Quand j’étais enfant, je prenais le pouce et l’index de chaque main et j’appuyais ensemble les quatre doigts afin de former un petit losange à travers lequel je regardais d’un œil tout ce qui m’entourait. J’avais le sentiment d’avoir capturé le réel en miniature, de disposer d’un lot d’images en tout petit format. Il suffisait de fermer un œil pour ajuster l’échelle du monde.
Le petit village d’Aulon dans les Pyrénées est une terre d’adoption, je n’y ai aucune racine. Dans cet espace neuf, éloigné de mes origines familiales, le temps peut recommencer, l’espace s’inventer comme un nouveau cocon.

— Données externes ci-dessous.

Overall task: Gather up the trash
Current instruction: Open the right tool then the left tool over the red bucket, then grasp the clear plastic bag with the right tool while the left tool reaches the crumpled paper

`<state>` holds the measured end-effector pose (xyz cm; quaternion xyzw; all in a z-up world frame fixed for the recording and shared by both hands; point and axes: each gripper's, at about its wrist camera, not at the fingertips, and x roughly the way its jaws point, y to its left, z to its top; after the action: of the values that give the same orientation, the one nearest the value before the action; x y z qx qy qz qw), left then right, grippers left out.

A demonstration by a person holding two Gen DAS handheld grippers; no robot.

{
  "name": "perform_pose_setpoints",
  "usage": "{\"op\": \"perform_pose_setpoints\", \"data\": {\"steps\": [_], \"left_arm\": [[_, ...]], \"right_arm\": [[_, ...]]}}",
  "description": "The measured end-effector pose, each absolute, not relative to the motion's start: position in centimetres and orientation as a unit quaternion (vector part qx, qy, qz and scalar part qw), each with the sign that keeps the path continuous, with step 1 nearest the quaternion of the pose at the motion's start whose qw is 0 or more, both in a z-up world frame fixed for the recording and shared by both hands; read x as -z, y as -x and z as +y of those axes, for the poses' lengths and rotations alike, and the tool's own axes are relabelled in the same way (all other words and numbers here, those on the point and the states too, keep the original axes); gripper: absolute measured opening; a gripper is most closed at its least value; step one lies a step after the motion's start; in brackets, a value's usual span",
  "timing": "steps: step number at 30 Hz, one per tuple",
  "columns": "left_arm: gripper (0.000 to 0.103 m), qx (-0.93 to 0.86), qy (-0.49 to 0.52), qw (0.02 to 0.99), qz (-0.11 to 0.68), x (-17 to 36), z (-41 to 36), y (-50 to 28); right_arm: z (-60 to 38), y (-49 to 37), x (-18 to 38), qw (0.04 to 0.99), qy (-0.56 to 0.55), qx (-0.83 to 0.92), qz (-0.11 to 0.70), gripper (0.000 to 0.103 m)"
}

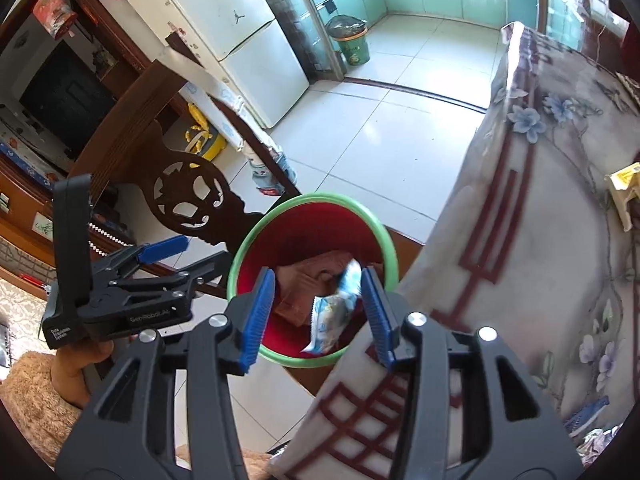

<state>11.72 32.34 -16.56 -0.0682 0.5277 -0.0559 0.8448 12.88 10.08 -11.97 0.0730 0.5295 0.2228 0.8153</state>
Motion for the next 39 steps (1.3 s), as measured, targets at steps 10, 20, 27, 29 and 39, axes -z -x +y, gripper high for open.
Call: {"op": "perform_pose_setpoints", "data": {"steps": [10, 20, 27, 29, 39], "left_arm": [[0.083, 0.122, 0.024, 0.849, 0.513, 15.2, 27.3, -11.5], [0.083, 0.212, -0.020, 0.835, 0.508, 14.2, 17.5, -11.1], [0.083, 0.265, -0.041, 0.813, 0.517, 14.5, 10.5, -9.6], [0.083, 0.278, -0.043, 0.806, 0.520, 14.8, 8.6, -9.1], [0.083, 0.337, -0.057, 0.784, 0.518, 14.4, -0.6, -5.4]], "right_arm": [[1.6, -10.4, 12.2, 0.831, -0.106, -0.126, 0.532, 0.044], [-11.8, -4.2, 10.7, 0.849, -0.156, 0.034, 0.504, 0.046], [-21.8, 1.7, 12.4, 0.819, -0.223, 0.165, 0.503, 0.046], [-23.2, 2.7, 13.6, 0.805, -0.245, 0.167, 0.514, 0.045], [-25.1, 3.5, 17.9, 0.770, -0.281, 0.094, 0.565, 0.023]]}}
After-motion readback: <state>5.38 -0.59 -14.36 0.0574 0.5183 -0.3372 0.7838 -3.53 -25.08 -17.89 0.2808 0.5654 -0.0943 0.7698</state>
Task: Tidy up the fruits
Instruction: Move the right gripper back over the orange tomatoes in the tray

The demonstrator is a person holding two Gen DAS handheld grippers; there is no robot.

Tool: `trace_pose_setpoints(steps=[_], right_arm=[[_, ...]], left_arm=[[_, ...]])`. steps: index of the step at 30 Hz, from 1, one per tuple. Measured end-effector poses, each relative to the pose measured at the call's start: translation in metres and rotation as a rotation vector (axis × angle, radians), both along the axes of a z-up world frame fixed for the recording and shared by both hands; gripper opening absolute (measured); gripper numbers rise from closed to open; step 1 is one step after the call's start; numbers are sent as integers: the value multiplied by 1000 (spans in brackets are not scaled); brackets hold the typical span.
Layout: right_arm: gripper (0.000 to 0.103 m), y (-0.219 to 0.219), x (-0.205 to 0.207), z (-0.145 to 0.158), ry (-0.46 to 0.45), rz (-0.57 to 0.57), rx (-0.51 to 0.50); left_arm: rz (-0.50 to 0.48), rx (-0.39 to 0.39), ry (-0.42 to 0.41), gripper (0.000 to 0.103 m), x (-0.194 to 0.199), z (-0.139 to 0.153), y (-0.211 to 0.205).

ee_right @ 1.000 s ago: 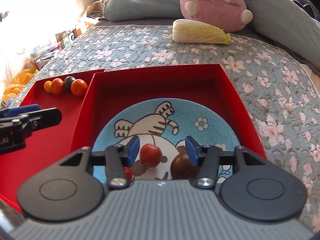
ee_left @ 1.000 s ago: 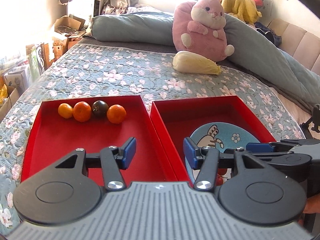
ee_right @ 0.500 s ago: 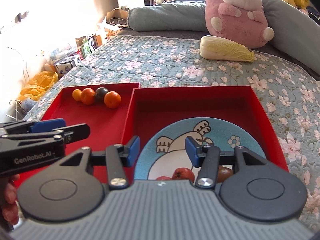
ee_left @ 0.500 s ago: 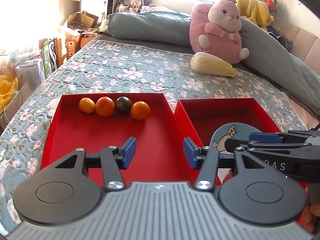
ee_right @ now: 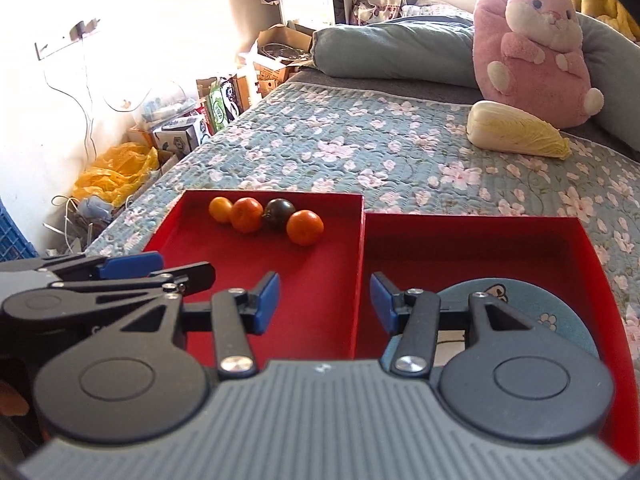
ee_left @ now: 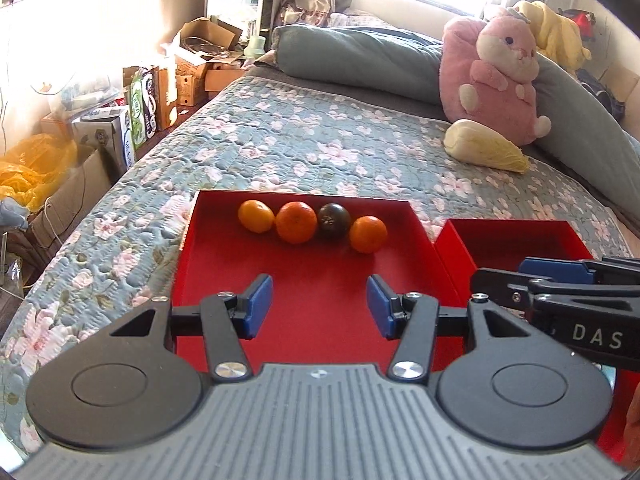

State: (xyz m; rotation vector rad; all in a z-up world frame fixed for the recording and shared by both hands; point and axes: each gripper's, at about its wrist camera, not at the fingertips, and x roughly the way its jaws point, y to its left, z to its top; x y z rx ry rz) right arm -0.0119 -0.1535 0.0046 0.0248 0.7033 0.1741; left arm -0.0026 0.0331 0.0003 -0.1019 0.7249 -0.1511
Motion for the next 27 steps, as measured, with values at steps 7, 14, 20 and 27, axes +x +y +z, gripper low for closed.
trace_pose_setpoints(steps=[7,14,20,27], right_arm=[[53,26,24,1,-10,55,-9],[52,43,63,-15,29,68,-2],[50,49,94,-41,88,41,-26],[50,55,118,-57,117,27,-69]], left_arm=[[21,28,23,58,26,-4,17],[19,11,98,58,56,-19,34],[29,-19,149,58,68,-34,34],[38,-27,159,58,82,-41,37]])
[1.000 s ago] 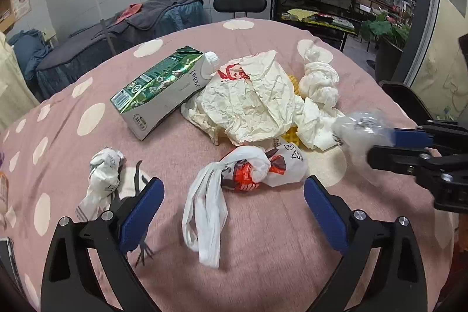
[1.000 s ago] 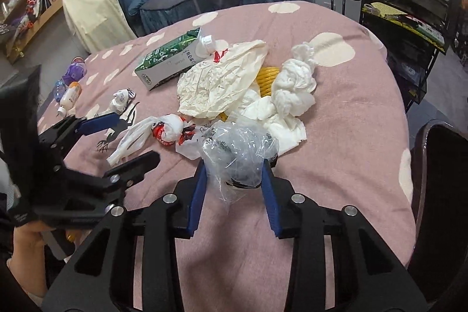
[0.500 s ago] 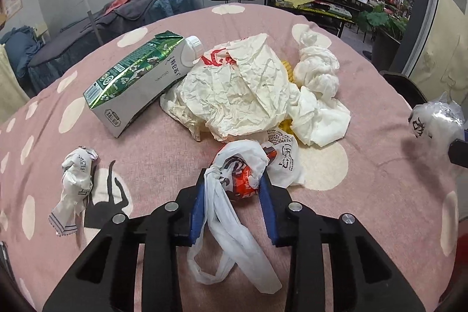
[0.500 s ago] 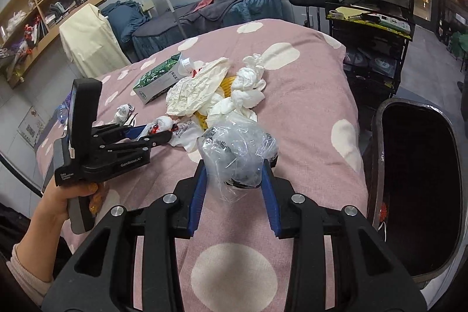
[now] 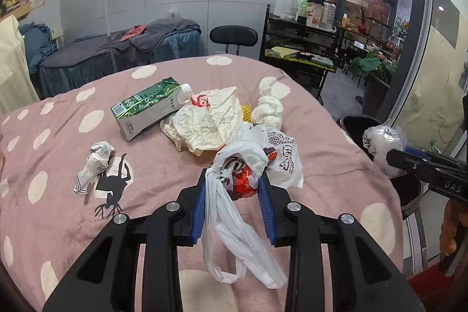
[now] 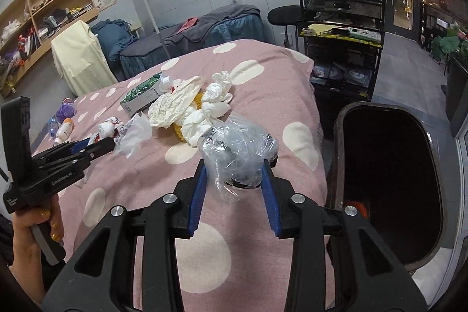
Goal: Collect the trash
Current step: 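Carry both bags over the brown bin and open both tools to drop them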
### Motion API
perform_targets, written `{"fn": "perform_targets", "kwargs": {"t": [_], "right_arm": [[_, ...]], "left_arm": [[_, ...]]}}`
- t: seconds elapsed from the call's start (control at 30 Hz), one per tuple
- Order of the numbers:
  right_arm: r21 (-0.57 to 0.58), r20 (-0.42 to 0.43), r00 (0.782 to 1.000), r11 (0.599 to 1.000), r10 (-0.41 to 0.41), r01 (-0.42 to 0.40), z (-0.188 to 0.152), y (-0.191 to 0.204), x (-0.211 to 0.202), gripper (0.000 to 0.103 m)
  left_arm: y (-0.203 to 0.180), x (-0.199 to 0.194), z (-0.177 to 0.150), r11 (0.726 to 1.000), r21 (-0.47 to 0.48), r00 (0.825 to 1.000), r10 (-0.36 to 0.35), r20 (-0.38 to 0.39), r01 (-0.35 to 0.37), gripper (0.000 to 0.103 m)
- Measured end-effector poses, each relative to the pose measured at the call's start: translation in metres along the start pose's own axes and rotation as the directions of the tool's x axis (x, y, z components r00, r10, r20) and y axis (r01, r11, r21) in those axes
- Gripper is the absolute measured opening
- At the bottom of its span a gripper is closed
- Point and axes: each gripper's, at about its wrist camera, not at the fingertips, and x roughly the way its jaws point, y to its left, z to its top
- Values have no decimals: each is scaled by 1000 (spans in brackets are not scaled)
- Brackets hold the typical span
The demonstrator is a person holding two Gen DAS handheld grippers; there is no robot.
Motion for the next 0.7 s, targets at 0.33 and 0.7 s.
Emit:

Il suffit de prendre un peu de hauteur pour saisir le moment de sa naissance. Cachée derrière les grands sapins noirs qui bordent le chemin de la forêt, je le vois sortir de son œuf protégé par l’échine noueuse de la montagne verte. Je me glisse dans la fissure où le paysage garde les marques de cette éclosion, la dentelure délicate des résineux sombres lui assure sa protection, le chemin en serpent au milieu des estives garantit la fuite.
Je choisis de découper dans l’espace la portion de réel qui m’intéresse, celle que je fais échapper à la banalité du reste. Les sapins sont complices, leurs branches feuillues sont comme des coups de ciseaux, la pointe nerveuse qui dessine l’étoile du paysage. On voudrait s’engouffrer dans l’image, régner sur ce microcosme, grimper plus haut encore, franchir d’un bon la vallée, courir sur le chemin en zigzag, enjamber d’une traite les ruisseaux, gravir à genoux le pierrier pour découvrir, essoufflée, au bout de la course, une vie minuscule qui s’offre comme un grain de raisin.
Me fait penser à Aulus de Zoé Cosson.
L’environnement capturé tout en poésie qui se fait complice de l’imaginaire. On a envie de faire ce voyage avec vous. Merci beaucoup Olivia.